Investigation of P. Vivax Elimination via Mass Drug Administration

TL;DR

This study uses a stochastic multiscale model to evaluate the effectiveness of multiple rounds of mass drug administration with radical cure in eliminating P. vivax malaria, emphasizing the importance of accounting for hypnozoite dynamics and stochastic effects.

Contribution

It introduces a stochastic multiscale model that incorporates hypnozoite dynamics and superinfection to assess MDA strategies for P. vivax elimination.

Findings

Multiple rounds of high-efficacy MDA increase elimination probability.

Stochastic effects significantly influence elimination outcomes.

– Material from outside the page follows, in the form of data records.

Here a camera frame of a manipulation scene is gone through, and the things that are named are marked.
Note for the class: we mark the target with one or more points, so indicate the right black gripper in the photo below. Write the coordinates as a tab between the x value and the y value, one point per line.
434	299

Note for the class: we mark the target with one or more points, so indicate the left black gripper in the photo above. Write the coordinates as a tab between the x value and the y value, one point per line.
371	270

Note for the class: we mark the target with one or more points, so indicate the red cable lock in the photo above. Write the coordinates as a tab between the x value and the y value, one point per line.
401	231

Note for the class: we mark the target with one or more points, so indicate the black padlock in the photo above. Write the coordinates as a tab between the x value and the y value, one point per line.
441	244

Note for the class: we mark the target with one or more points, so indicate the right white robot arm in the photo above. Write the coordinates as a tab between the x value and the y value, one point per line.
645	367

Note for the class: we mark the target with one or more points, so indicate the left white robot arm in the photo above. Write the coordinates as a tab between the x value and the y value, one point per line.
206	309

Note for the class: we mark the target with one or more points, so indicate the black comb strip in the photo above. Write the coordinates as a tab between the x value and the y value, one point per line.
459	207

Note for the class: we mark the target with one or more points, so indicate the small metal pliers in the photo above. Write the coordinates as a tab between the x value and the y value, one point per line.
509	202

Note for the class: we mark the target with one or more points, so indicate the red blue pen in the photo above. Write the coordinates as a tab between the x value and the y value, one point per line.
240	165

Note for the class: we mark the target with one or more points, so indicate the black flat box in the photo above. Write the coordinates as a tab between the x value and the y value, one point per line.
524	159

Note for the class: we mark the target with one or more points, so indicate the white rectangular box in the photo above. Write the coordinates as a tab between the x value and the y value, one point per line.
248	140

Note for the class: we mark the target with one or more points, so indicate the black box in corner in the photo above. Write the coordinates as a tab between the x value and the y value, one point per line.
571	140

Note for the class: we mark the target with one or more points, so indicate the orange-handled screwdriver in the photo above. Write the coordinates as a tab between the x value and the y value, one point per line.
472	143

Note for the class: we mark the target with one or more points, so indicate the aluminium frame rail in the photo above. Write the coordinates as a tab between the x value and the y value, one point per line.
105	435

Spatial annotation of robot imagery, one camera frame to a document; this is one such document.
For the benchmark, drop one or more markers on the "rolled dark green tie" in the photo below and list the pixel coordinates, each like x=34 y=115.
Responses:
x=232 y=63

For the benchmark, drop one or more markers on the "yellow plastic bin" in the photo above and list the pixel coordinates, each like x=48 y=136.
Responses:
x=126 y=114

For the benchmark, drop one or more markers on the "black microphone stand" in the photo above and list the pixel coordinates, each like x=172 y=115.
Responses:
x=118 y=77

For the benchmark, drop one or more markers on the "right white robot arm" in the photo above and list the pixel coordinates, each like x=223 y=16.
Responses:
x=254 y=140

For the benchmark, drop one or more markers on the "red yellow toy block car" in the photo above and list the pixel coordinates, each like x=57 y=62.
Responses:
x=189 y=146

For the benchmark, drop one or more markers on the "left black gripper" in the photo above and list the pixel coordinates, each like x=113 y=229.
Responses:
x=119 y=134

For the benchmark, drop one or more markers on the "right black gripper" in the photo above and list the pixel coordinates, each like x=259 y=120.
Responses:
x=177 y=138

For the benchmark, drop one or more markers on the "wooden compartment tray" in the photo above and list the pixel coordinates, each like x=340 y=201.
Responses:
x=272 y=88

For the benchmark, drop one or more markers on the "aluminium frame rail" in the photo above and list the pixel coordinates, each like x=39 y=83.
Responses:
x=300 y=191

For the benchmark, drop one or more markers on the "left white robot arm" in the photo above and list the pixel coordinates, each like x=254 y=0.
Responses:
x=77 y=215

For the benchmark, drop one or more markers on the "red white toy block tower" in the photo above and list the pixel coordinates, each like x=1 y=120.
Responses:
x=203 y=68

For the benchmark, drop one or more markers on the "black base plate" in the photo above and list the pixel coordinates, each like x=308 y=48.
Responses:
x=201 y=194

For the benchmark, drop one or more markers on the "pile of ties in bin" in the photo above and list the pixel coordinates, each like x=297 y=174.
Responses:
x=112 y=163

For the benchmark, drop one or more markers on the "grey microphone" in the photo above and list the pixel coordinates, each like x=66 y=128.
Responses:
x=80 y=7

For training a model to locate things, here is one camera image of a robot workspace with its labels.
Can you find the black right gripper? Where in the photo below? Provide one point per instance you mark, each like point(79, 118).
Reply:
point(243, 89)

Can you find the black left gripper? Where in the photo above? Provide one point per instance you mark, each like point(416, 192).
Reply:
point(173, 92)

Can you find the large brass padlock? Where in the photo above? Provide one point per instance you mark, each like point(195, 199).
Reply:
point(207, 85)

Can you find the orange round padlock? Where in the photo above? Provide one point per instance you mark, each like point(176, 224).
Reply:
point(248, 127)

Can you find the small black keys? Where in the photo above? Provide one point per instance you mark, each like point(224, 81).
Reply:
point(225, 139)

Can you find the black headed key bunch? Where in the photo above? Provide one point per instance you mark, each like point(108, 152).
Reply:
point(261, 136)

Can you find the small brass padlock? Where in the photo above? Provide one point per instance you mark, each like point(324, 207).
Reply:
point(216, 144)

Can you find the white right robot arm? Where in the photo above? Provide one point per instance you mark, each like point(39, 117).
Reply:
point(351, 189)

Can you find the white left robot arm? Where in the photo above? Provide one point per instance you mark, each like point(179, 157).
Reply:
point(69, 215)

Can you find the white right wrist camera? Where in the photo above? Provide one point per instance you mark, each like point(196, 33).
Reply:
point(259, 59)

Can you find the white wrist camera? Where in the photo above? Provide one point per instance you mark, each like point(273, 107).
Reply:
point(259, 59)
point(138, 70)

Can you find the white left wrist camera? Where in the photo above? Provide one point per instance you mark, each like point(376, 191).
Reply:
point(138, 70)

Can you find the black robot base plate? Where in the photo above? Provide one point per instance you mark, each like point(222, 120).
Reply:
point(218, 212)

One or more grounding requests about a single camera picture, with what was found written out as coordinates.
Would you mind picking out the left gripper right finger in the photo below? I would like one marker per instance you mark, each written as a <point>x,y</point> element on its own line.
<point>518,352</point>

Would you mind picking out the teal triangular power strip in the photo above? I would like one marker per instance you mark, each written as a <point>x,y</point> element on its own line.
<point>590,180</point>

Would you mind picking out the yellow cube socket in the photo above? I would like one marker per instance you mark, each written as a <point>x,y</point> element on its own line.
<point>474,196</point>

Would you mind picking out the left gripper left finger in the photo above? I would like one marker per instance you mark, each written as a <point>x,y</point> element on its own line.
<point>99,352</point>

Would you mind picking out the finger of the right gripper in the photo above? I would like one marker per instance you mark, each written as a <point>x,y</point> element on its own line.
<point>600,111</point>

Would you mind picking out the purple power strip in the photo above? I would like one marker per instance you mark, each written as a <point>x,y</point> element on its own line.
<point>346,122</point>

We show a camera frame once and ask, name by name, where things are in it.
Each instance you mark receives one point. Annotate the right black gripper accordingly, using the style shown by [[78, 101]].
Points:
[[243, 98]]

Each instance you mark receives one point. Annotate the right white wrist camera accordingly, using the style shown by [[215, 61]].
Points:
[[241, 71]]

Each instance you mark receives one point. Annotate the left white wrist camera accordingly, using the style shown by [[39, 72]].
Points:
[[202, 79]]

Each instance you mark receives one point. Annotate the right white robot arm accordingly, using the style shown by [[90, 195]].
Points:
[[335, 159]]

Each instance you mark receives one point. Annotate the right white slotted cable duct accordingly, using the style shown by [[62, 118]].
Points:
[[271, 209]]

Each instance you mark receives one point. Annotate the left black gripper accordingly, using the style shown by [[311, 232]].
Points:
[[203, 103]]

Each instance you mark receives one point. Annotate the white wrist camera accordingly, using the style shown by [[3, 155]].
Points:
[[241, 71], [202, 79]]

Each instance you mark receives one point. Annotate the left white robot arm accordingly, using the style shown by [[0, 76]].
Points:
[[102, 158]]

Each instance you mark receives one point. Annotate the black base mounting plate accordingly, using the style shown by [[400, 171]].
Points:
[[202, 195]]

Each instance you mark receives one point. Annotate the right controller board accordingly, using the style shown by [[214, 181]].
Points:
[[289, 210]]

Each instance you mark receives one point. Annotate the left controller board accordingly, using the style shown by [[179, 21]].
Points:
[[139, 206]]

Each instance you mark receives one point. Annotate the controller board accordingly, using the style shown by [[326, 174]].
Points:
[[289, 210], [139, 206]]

Targeting hypnozoites is crucial for successful P. vivax eradication.

Abstract

Plasmodium vivax is the most geographically widespread malaria parasite due to its ability to remain dormant (as a hypnozoite) in the human liver and subsequently reactivate. Given the majority of P. vivax infections are due to hypnozoite reactivation, targeting the hypnozoite reservoir with a radical cure is crucial for achieving P. vivax elimination. Stochastic effects can strongly influence dynamics when disease prevalence is low or when the population size is small. Hence, it is important to account for this when modelling malaria elimination.cWe use a stochastic multiscale model of P. vivax transmission to study the impacts of multiple rounds of mass drug administration (MDA) with a radical cure, accounting for superinfection and hypnozoite dynamics. Our results indicate multiple rounds of MDA with a high-efficacy drug are needed to achieve a substantial probability of elimination. This work has the potential to help guide P. vivax elimination strategies by quantifying elimination probabilities for an MDA approach.